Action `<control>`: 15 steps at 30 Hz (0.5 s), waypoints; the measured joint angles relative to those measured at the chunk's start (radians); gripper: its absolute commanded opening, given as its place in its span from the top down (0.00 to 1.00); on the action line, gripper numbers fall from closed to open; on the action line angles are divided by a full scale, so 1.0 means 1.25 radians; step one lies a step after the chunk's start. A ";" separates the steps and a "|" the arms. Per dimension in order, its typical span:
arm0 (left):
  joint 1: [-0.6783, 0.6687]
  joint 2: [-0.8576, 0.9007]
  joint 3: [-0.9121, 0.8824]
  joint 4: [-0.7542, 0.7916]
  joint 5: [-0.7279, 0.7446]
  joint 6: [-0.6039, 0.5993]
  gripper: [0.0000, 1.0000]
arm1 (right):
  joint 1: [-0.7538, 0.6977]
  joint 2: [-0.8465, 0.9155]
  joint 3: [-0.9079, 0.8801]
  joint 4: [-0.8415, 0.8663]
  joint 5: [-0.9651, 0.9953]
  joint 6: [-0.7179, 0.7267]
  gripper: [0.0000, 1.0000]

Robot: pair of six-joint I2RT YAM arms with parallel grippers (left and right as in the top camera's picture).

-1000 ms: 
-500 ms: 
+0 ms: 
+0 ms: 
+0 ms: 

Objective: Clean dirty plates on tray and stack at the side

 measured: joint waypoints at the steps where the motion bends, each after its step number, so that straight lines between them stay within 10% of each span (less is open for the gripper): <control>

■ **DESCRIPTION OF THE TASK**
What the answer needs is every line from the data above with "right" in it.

■ **THE ANSWER**
arm1 (right):
Robot: pair of six-joint I2RT YAM arms with parallel grippers (left and right as in the top camera's picture).

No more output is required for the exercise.